§ PROBLEM DETAILS
Please return the whole listing, character for character.

§ DATA
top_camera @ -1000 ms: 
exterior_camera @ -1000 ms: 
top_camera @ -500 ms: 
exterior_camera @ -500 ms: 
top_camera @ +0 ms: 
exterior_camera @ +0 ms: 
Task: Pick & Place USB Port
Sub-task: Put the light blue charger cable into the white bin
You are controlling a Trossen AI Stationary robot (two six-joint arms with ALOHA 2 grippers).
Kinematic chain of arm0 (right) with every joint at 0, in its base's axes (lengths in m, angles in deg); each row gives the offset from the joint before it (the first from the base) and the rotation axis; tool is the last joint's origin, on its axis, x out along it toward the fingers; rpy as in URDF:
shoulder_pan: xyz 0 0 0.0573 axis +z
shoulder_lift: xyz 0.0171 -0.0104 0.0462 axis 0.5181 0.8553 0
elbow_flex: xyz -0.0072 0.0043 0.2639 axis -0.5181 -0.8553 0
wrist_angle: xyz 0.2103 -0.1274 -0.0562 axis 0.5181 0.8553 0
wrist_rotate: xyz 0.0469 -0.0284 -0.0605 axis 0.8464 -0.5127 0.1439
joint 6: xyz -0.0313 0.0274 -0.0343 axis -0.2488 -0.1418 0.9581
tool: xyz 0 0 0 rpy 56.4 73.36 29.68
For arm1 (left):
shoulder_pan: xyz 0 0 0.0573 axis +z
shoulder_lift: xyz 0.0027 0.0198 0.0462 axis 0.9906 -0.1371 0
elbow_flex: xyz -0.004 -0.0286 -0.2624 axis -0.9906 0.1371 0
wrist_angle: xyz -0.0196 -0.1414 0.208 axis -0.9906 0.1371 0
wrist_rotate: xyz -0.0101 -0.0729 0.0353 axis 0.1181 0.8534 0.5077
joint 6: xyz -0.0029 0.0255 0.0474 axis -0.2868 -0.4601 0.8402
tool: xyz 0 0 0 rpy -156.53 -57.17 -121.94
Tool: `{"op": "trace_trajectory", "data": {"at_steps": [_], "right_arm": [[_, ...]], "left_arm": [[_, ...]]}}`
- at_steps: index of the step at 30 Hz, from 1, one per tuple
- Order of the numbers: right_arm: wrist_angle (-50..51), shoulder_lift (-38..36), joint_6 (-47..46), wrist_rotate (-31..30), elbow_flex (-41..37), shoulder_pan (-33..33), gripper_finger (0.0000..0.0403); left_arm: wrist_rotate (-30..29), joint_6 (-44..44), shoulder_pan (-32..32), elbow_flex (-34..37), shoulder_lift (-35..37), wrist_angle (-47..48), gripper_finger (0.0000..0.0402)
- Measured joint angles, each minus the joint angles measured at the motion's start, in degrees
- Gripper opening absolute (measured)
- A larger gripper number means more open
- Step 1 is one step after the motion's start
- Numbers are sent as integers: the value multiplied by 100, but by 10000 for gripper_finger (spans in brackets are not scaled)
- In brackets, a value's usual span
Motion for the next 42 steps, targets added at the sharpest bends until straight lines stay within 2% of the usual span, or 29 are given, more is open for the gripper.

§ WRITTEN ANSWER
top_camera @ -1000 ms: 
exterior_camera @ -1000 ms: 
top_camera @ -500 ms: 
exterior_camera @ -500 ms: 
top_camera @ +0 ms: 
exterior_camera @ +0 ms: 
Task: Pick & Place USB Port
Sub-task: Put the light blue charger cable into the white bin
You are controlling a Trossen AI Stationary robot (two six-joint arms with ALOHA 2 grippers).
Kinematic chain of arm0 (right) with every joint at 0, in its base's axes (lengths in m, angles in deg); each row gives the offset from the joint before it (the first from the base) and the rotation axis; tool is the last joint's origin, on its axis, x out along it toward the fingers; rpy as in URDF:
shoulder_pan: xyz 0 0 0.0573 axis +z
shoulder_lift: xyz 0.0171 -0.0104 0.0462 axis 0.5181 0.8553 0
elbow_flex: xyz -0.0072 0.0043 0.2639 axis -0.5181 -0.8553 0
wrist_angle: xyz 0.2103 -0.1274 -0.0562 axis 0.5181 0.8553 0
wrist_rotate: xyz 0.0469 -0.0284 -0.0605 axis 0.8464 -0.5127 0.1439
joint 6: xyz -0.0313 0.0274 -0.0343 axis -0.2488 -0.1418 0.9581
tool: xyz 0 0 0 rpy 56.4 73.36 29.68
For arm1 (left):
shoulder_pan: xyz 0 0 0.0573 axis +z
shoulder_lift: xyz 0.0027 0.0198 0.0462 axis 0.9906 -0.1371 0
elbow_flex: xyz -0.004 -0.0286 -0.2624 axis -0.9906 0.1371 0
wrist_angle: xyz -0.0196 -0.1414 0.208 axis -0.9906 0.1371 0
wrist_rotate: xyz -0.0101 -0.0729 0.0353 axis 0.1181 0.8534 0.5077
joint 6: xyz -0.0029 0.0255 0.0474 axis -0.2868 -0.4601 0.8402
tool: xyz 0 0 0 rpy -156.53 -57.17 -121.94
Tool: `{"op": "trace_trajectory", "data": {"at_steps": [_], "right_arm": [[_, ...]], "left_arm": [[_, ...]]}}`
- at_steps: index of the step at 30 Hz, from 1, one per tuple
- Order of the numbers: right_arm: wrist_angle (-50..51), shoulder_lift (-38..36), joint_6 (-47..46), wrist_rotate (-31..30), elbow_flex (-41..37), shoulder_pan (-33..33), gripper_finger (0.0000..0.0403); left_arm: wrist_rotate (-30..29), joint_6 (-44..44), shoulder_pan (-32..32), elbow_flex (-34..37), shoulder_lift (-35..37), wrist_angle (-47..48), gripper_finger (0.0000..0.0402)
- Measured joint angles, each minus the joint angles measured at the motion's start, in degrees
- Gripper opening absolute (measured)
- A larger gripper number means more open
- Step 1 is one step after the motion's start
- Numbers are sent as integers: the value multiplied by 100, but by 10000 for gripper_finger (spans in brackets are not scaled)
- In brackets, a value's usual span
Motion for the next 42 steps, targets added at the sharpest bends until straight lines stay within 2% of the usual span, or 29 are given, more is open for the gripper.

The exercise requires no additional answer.